- [Action item]: A verbatim copy of all the data is required, minus any images.

- [Recorded information]:
========================================================================
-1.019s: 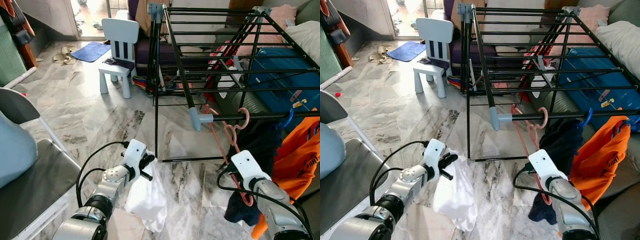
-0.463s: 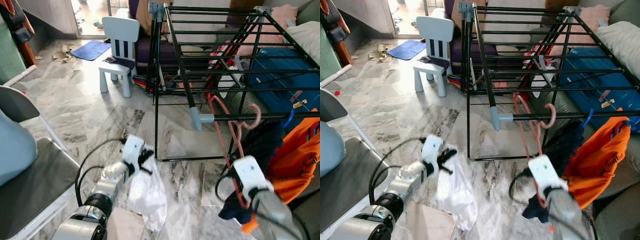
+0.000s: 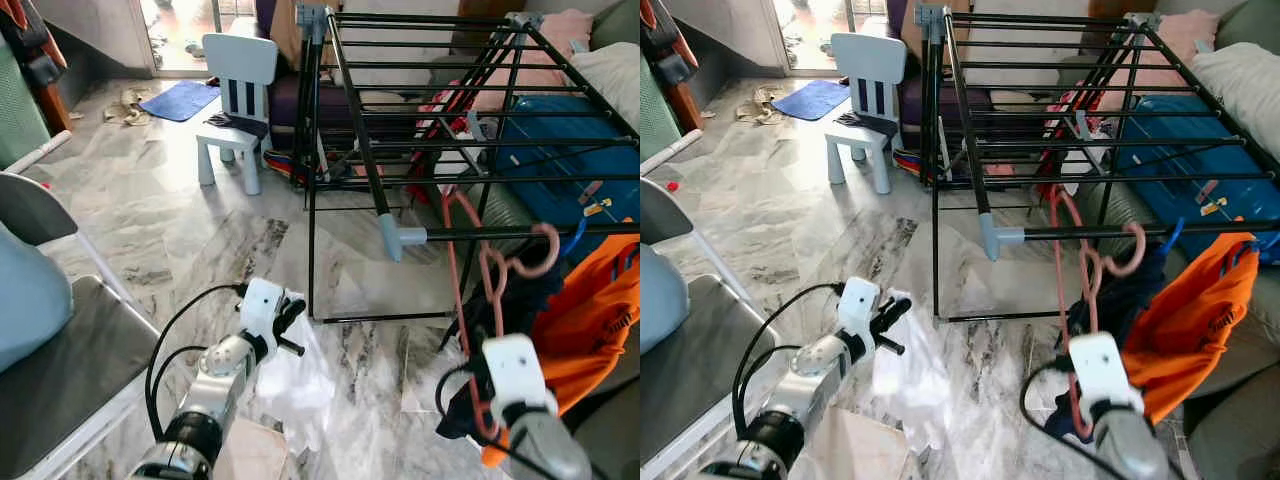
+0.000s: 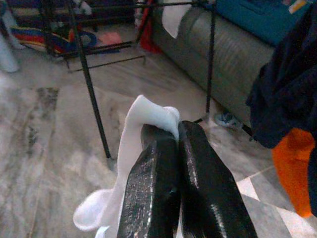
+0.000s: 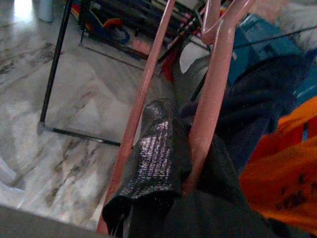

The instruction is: Hang hanger

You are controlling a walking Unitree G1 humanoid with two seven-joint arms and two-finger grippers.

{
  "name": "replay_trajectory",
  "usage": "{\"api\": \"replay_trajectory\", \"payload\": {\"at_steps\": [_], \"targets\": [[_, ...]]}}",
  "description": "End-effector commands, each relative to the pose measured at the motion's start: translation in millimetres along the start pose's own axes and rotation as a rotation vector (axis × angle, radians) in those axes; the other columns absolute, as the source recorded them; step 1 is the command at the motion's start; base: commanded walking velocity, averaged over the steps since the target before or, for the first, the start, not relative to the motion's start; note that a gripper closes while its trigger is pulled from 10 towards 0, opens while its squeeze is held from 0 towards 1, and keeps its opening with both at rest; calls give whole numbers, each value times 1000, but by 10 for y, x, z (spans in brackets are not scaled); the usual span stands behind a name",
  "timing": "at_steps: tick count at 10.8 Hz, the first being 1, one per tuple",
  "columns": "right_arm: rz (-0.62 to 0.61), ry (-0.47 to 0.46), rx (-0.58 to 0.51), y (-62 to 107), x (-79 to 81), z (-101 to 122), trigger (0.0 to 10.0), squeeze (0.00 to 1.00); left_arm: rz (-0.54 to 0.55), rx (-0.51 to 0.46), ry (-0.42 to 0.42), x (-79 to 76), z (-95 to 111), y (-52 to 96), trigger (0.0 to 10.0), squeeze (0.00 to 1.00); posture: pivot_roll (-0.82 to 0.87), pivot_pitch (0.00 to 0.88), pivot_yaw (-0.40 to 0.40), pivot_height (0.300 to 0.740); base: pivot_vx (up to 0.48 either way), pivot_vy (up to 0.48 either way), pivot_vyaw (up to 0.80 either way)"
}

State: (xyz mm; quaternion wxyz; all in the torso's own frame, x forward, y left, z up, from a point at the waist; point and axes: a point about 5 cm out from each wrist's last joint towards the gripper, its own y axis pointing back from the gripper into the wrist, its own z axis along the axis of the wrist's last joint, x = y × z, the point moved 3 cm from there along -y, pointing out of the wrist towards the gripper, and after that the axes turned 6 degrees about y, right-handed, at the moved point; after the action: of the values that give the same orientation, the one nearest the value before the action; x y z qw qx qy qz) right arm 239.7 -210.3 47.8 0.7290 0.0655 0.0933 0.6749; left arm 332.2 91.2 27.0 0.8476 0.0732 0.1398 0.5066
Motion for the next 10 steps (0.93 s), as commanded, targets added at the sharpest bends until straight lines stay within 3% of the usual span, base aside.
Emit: {"api": "replay_trajectory", "payload": {"at_steps": [1, 4, 10], "targets": [[-4, -7, -33, 7, -5, 79, 10000, 0, -1, -44, -25, -19, 145, -36, 10000, 0, 57, 0, -70, 740, 0, 0, 0], [1, -30, -35, 28, 24, 87, 10000, 0, 28, -44, -51, 9, 202, -55, 10000, 0, 52, 0, -64, 740, -85, 0, 0], [21, -26, -33, 5, 55, 102, 10000, 0, 30, -13, -53, -38, 146, -60, 10000, 0, 45, 0, -68, 740, -345, 0, 0]]}}
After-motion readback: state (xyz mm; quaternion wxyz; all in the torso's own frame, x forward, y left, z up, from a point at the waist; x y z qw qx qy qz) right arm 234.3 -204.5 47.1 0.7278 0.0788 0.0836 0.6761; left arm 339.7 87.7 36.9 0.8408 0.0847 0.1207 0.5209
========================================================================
- [Answer for the task]:
-1.019s: 
-0.463s: 
+0.000s: 
+0.000s: 
+0.000s: 

The instruction is: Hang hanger

You are controlling a walking Unitree G1 humanoid with two seven-joint arms and two-finger grippers.

{
  "name": "replay_trajectory",
  "usage": "{\"api\": \"replay_trajectory\", \"payload\": {\"at_steps\": [_], \"targets\": [[_, ...]]}}",
  "description": "End-effector commands, each relative to the pose measured at the motion's start: translation in millimetres along the start pose's own axes and rotation as a rotation vector (axis × angle, radians) in those axes; the other columns absolute, as the source recorded them; step 1 is the command at the motion's start; base: commanded walking velocity, averaged over the steps since the target before or, for the first, the start, not relative to the motion's start; note that a gripper closes while its trigger is pulled from 10 towards 0, opens while its squeeze is held from 0 towards 1, and keeps its opening with both at rest; calls give whole numbers, each value times 1000, but by 10 for y, x, z (spans in brackets are not scaled); the usual span stands behind a name",
  "timing": "at_steps: tick count at 10.8 Hz, the first being 1, one per tuple",
  "columns": "right_arm: rz (-0.62 to 0.61), ry (-0.47 to 0.46), rx (-0.58 to 0.51), y (-62 to 107), x (-79 to 81), z (-101 to 122), trigger (0.0 to 10.0), squeeze (0.00 to 1.00); left_arm: rz (-0.54 to 0.55), rx (-0.51 to 0.46), ry (-0.42 to 0.42), x (-79 to 76), z (-95 to 111), y (-52 to 96), trigger (0.0 to 10.0), squeeze (0.00 to 1.00); posture: pivot_roll (-0.82 to 0.87), pivot_pitch (0.00 to 0.88), pivot_yaw (-0.40 to 0.40), pivot_height (0.300 to 0.740); base: pivot_vx (up to 0.48 either way), pivot_vy (up to 0.48 either way), pivot_vyaw (up to 0.80 either way)"
}

State: (xyz mm; quaternion wxyz; all in the torso's own frame, x forward, y left, z up, from a point at the waist; point and axes: a point about 5 cm out from each wrist's last joint towards the gripper, its own y axis pointing back from the gripper into the wrist, its own z axis along the axis of the wrist's last joint, x = y × z, the point moved 3 cm from there along -y, pointing out of the wrist towards the gripper, and after that the axes turned 6 degrees about y, right-handed, at the moved point; after the action: of the values that give the same orientation, the one nearest the value before the action; x y z qw qx qy qz) right arm 239.7 -210.3 47.8 0.7290 0.0655 0.0933 0.6749; left arm 332.2 91.2 27.0 0.8476 0.0732 0.1398 0.5066
Motion for the next 10 steps (0.93 s), as commanded, targets added at the sharpest bends until straight lines stay within 3% of the usual span, base aside.
Emit: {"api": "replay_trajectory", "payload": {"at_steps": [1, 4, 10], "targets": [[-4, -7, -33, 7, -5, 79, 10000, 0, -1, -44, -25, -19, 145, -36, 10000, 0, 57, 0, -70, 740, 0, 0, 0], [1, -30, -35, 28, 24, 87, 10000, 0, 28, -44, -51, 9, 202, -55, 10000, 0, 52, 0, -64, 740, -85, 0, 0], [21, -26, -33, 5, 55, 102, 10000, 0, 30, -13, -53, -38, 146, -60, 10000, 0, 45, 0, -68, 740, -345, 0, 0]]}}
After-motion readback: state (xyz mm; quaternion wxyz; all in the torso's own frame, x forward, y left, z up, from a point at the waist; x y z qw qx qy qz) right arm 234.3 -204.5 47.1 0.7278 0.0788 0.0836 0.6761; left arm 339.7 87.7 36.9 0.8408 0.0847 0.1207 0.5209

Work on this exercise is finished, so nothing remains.